- Problem to work on
Although the data below holds other lines too, output only those from the line with "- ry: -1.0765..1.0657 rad" up to and including the line with "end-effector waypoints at", exactly as they appear.

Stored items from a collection
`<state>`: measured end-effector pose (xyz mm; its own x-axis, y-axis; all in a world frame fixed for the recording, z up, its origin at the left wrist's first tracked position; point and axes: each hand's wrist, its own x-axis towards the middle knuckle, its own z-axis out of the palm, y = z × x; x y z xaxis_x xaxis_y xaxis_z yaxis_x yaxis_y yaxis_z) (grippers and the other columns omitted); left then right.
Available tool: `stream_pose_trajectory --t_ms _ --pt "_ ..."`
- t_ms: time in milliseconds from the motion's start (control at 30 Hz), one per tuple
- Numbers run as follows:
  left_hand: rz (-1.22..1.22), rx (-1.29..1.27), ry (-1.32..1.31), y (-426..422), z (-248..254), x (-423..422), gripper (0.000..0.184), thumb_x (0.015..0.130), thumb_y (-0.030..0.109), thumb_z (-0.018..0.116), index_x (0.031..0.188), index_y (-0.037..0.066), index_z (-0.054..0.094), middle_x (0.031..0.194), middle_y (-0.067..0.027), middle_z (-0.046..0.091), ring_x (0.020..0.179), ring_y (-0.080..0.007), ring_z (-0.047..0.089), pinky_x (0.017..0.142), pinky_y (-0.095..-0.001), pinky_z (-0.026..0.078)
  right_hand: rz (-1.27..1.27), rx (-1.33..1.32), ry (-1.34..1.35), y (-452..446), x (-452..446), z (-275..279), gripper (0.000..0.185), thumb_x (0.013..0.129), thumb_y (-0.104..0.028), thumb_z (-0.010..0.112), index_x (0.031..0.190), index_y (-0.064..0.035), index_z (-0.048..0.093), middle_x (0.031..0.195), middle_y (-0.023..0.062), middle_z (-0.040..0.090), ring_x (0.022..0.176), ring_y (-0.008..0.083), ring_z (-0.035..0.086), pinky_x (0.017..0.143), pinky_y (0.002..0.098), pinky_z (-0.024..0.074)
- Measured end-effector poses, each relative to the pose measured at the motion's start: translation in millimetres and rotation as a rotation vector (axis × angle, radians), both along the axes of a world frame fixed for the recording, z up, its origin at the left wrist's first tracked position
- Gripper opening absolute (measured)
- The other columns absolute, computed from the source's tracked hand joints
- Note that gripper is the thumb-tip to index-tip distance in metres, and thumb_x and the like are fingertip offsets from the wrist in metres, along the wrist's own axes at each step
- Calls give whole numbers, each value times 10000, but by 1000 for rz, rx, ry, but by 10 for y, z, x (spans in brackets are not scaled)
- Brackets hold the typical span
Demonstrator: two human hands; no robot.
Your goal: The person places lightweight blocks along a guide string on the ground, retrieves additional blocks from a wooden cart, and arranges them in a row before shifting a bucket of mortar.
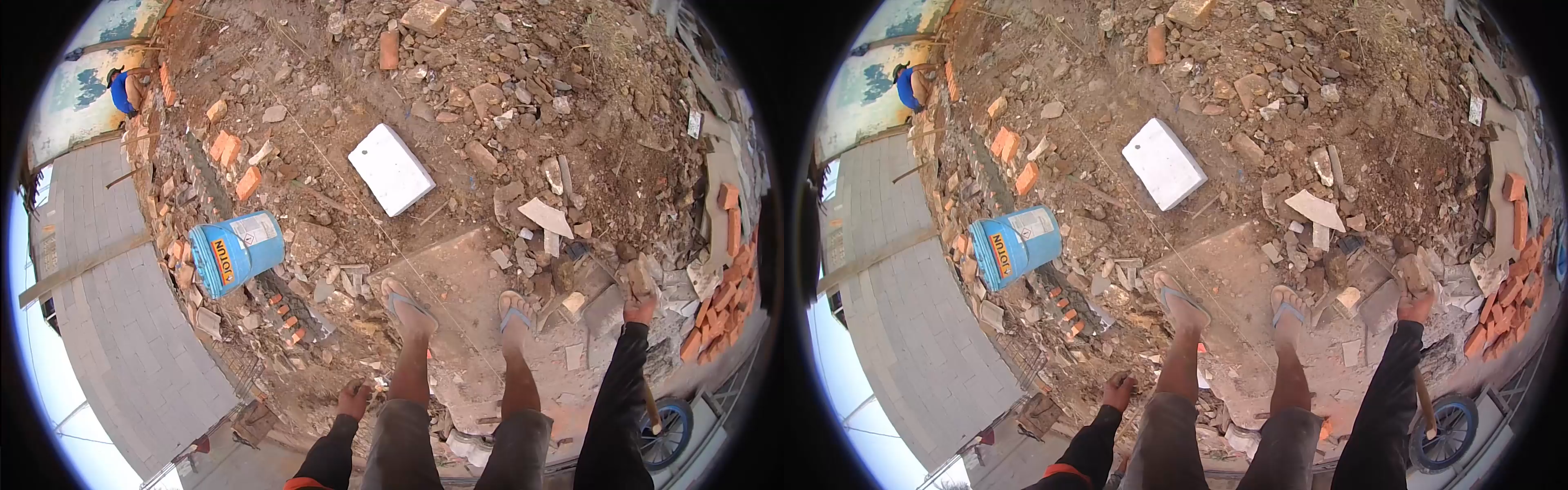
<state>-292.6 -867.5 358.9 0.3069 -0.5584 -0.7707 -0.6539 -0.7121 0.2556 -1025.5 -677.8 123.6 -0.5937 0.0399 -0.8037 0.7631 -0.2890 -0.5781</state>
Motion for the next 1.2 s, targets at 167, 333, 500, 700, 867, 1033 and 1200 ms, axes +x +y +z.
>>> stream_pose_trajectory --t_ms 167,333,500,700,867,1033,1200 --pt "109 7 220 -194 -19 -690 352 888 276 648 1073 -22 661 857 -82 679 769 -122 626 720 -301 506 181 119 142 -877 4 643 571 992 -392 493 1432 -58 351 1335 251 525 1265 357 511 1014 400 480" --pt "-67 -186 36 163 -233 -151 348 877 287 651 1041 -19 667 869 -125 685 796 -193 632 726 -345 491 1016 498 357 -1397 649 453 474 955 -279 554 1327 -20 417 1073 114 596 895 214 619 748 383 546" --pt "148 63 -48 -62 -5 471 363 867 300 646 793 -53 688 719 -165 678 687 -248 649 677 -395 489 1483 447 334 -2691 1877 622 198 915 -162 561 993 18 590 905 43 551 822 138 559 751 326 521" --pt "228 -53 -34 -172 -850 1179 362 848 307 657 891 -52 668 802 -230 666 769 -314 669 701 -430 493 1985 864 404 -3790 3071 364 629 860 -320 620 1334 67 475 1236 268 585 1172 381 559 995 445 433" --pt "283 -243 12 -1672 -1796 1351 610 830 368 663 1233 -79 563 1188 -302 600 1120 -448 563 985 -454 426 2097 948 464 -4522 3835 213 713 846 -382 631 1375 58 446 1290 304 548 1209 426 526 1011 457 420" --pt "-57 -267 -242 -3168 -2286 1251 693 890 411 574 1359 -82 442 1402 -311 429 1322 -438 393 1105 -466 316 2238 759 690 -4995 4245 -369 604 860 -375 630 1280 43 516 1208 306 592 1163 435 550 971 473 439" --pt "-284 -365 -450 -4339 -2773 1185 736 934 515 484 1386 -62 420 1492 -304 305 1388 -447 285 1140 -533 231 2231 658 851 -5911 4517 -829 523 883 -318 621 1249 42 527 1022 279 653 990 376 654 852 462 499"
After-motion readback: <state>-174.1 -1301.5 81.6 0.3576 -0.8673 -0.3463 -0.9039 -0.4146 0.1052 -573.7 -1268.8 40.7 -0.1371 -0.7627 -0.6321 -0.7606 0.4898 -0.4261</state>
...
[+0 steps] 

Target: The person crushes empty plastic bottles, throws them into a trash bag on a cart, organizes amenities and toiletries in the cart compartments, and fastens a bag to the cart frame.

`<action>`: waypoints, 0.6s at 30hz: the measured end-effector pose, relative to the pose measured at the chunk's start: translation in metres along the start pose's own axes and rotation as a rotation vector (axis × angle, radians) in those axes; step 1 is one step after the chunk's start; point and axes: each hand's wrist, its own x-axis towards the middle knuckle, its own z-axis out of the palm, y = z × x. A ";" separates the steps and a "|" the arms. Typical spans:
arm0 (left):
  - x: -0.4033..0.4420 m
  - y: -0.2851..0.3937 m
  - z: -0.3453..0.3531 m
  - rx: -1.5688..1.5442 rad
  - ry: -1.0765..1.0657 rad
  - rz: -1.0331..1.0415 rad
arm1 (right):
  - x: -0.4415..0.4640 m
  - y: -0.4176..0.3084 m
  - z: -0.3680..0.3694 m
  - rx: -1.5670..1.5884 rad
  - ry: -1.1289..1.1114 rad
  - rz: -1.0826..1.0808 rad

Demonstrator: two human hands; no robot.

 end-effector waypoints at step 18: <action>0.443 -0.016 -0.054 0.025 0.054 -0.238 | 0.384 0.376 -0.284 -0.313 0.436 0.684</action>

- Answer box
  - ry: -1.0765..1.0657 rad
  - rz: -1.0331..1.0415 rad
arm1 (right):
  - x: -0.4415..0.4640 m
  - y: -0.4176..0.3084 m
  - z: -0.3680..0.3694 m
  - rx: -1.5670..1.5884 rad
  - ry: -1.1289..1.1114 rad
  - rz: -1.0826..1.0808 rad

Demonstrator: two human hands; no robot.

 end-effector waypoints at step 18: <action>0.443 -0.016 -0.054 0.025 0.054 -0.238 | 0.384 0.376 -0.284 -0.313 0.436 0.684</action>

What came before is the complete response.